A major improvement introduced in SharePoint 2013 is a feature called managed navigation. With managed navigation, a content author has the ability to define navigation structure using taxonomy term store. Using this new feature could yield significant site performance improvements unless you pay close attention to your physical site structure.
Setup
Before going into the technical details explaining why SharePoint 2013 behaves in different navigation configurations, let’s first compare the page load performance on two out-of-the-box publishing sites. One is configured to use structural navigation while the other is using managed navigation. Both are populated with 125 navigation nodes on global and current navigation.
In the first site collection with structural navigation, five sub sites are created at the top level, with another five created for each of the sub sites at the level below, finishing on the third level with 125 sub sites created in total.
The second site collection with managed navigation has 125 publishing pages that are created at the root site page library. 125 terms are created in the site navigation term set, corresponding to the 125 publishing pages and structured similarly to the first site collection with three levels.
A third site collection was also created using the same parameters as the first, except it had managed navigation enabled instead of structural. 125 navigation terms were created accordingly, with each pointing to a corresponding sub site.
Page Load Time Comparison
The following data points were captured immediately after object cache had been flushed to force SharePoint to re-process the navigation nodes.
Navigation Setup |
Number of sub sites (SPWeb) |
SharePoint Online Page Load Time (seconds) |
Structural Navigation with 125 nodes |
125 |
20.34 |
Managed Navigation with 125 nodes |
1 |
4.63 |
Managed Navigation with 125 nodes |
125 |
28.01 |
With structural navigation, SharePoint 2013 spent 20 seconds processing the 125 navigation nodes. This was one of the many reasons why some SharePoint 2013 sites were slow on the initial visit.
This observation was confirmed with the SharePoint product group and its’ expected behavior. Intermittently, users may hit a page that takes a long time to load in SPO depending on some of the following situations:
- Too many sub sites that contain visible navigational nodes.
- The usage of other tenants who share the same farm with you.
- How often your site is changed. See the definition of change below.
- How many visible navigational nodes exists.
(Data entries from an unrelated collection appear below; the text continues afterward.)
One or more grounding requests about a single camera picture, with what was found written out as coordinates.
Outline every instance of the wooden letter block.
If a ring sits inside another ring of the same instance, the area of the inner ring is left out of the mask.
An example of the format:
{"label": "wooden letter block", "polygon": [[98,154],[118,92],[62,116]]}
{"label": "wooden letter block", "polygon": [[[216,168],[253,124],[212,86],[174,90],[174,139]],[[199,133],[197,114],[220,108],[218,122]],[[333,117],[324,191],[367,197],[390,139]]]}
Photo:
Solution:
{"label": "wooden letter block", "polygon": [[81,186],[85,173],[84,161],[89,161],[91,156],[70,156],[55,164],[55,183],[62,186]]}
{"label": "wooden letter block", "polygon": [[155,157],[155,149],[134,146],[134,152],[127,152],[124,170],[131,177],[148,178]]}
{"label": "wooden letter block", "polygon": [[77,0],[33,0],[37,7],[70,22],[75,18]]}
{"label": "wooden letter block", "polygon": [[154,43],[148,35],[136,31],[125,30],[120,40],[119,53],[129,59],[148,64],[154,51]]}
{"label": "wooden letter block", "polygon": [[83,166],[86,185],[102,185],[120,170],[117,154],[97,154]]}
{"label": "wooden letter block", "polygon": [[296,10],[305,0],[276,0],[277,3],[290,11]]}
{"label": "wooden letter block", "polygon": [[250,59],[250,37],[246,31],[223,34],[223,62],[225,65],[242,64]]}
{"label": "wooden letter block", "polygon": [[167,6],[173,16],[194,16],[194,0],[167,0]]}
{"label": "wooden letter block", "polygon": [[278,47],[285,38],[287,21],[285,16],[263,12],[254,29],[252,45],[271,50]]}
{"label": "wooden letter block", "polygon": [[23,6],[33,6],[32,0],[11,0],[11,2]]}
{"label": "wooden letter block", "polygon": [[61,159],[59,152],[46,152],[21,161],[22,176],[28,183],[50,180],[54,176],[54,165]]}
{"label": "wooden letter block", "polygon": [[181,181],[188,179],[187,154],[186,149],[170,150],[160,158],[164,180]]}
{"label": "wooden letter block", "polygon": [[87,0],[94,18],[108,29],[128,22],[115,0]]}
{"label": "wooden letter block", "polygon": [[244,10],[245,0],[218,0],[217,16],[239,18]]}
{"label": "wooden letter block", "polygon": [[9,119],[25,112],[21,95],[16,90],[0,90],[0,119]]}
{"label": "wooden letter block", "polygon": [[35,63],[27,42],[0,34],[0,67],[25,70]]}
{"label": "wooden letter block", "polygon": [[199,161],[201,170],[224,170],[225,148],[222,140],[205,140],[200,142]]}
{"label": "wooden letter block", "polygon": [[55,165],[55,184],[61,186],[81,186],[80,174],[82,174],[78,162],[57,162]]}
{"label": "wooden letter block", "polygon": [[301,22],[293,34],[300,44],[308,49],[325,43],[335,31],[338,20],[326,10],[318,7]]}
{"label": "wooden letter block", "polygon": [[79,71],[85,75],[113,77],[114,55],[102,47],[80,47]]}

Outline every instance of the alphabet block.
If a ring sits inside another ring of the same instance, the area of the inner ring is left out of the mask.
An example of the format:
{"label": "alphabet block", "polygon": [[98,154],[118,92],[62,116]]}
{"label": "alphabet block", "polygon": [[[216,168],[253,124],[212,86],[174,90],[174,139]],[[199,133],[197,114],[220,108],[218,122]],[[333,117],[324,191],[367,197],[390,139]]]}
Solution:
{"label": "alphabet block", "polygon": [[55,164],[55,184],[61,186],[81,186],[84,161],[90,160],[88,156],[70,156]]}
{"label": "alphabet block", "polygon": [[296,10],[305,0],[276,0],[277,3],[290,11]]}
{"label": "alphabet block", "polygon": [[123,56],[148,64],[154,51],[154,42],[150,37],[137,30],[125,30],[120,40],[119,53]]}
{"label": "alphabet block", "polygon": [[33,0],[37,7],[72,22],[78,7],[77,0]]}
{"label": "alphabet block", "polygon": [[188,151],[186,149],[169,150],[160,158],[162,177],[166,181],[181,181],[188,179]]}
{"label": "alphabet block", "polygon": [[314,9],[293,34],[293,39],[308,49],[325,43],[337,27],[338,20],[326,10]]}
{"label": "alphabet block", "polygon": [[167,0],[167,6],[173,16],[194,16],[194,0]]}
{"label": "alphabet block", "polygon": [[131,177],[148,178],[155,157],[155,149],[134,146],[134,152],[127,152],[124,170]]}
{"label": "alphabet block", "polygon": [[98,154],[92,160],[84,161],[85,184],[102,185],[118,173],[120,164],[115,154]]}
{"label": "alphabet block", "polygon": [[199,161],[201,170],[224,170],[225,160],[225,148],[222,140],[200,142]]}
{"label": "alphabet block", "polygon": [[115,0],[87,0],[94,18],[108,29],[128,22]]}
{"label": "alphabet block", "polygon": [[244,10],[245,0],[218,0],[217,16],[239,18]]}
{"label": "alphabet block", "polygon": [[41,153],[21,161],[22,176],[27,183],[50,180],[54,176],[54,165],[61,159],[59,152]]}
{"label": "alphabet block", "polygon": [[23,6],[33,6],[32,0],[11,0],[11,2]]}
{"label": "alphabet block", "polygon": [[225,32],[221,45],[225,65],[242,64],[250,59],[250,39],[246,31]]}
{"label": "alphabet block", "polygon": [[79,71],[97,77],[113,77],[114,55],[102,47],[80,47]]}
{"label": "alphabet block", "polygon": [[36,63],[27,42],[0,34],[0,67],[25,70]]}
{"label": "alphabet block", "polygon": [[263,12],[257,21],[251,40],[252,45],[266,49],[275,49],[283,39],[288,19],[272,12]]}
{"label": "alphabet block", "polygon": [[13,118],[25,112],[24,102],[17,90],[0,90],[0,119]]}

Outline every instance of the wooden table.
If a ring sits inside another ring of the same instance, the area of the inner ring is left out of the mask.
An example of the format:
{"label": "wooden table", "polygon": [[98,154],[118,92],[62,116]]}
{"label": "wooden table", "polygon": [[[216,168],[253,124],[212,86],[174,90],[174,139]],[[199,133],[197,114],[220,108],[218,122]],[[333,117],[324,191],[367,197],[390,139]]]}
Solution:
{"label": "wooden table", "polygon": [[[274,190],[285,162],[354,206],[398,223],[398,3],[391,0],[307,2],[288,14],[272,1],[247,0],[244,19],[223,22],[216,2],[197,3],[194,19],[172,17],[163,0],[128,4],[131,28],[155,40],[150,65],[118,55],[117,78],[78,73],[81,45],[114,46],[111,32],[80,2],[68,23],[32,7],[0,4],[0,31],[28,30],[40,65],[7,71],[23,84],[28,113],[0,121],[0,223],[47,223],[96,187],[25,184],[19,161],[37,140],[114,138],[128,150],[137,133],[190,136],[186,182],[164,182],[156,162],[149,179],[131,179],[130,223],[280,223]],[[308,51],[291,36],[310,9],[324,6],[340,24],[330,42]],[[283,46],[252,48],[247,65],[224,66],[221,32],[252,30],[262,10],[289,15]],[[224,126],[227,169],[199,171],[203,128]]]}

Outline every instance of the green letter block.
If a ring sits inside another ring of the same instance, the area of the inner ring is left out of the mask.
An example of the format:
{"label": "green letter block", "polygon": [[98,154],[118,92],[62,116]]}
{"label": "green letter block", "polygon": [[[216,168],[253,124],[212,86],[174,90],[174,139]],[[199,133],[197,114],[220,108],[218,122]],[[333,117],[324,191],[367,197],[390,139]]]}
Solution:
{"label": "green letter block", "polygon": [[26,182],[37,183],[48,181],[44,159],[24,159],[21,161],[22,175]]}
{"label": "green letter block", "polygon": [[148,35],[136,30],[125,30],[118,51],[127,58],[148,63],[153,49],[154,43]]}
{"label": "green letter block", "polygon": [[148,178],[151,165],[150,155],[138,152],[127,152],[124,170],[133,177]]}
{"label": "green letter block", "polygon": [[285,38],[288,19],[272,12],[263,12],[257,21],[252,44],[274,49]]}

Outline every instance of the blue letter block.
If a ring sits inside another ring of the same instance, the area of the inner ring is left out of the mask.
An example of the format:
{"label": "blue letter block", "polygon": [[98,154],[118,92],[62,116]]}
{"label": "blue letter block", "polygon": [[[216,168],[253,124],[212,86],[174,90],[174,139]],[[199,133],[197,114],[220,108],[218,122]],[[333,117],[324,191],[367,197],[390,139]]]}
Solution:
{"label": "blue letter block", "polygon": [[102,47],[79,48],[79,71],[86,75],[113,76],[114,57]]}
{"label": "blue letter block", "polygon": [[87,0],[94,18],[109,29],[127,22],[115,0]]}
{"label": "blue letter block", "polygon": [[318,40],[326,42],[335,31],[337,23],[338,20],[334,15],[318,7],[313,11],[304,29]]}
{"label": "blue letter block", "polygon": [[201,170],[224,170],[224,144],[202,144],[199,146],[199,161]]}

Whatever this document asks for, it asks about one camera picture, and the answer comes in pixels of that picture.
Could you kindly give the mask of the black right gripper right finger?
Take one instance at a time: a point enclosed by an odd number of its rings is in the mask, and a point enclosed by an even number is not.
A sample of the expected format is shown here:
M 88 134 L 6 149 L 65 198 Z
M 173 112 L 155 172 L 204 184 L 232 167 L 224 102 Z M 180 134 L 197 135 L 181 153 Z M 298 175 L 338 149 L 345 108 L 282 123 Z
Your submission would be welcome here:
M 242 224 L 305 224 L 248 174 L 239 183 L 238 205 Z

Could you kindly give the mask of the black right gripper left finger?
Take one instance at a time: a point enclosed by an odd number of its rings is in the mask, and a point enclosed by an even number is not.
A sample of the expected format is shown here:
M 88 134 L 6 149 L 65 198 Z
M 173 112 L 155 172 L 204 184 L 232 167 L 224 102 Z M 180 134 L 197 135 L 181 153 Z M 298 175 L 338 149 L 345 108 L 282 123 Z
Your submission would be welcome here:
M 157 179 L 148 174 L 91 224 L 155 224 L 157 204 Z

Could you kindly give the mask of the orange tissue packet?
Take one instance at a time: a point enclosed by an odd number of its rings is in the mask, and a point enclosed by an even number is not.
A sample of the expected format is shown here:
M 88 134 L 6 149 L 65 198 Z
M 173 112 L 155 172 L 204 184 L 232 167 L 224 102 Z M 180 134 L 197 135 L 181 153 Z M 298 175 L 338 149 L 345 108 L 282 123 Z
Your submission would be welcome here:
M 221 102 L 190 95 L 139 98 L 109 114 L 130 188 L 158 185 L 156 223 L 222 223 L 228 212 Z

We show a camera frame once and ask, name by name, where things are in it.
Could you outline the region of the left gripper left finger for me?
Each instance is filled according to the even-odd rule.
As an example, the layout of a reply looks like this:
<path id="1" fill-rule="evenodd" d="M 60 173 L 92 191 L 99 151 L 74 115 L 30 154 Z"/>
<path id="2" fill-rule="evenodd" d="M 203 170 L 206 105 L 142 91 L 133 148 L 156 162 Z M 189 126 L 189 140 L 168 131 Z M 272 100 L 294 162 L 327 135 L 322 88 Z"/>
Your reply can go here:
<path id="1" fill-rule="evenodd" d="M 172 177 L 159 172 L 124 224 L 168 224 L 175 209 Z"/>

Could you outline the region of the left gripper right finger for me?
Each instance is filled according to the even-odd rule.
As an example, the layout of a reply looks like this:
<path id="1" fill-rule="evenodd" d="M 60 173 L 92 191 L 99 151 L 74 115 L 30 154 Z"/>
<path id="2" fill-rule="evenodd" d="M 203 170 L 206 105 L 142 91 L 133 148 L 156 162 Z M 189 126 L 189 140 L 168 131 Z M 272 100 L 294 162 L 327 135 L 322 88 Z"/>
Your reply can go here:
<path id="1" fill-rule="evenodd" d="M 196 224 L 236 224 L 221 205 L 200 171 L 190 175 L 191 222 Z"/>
As it turned out, when managed navigation was enabled on the third site collection containing 125 sub sites, the page load time was not improved, instead it got worse. This means even if managed navigation is used, it did not guarantee any performance improvement. The key determining factor is the number of sub sites that contain the visible navigational nodes.
Conclusion
For publishing sites, given the above performance observations, one could recommend using a pure managed navigation approach with one sub site to get optimal performance. However, it’s not that feasible for many real world scenarios unless your site content fits entirely on a single site with no need for granting different permissions for different users. It’s fair to say that your site is going to have more than one sub site. The million-dollar question then becomes: what is the maximum number of sub sites you should have?
In our SharePoint Online tenant, the time it takes to process every additional sub site is somewhere between 30-300 milliseconds. With this you should be able to figure out the number of sub sites in order to keep the page load time under ‘n’ seconds. We’ve recently launched a major web site running on SharePoint 2013 and we managed to use less than 10 sub sites.
Unfortunately there isn’t a lot you can do about this due to limited configuration options on SharePoint Online. The product team has no plans to address the slowness at this point, based on the outcome of a support call with Microsoft. For now, in order to avoid running into the issue, keep the number of sub sites to a minimum.
If you’re upgrading from SharePoint 2010 or an earlier version, your content will likely already be organized with structural navigation. Simply enabling managed navigation will not provide you with any performance increase. In fact, you might actually see a decrease because the processing of navigation nodes in SharePoint 2010 was much faster. During my initial test, SharePoint 2010 took half the time it takes SharePoint 2013 to process navigation nodes.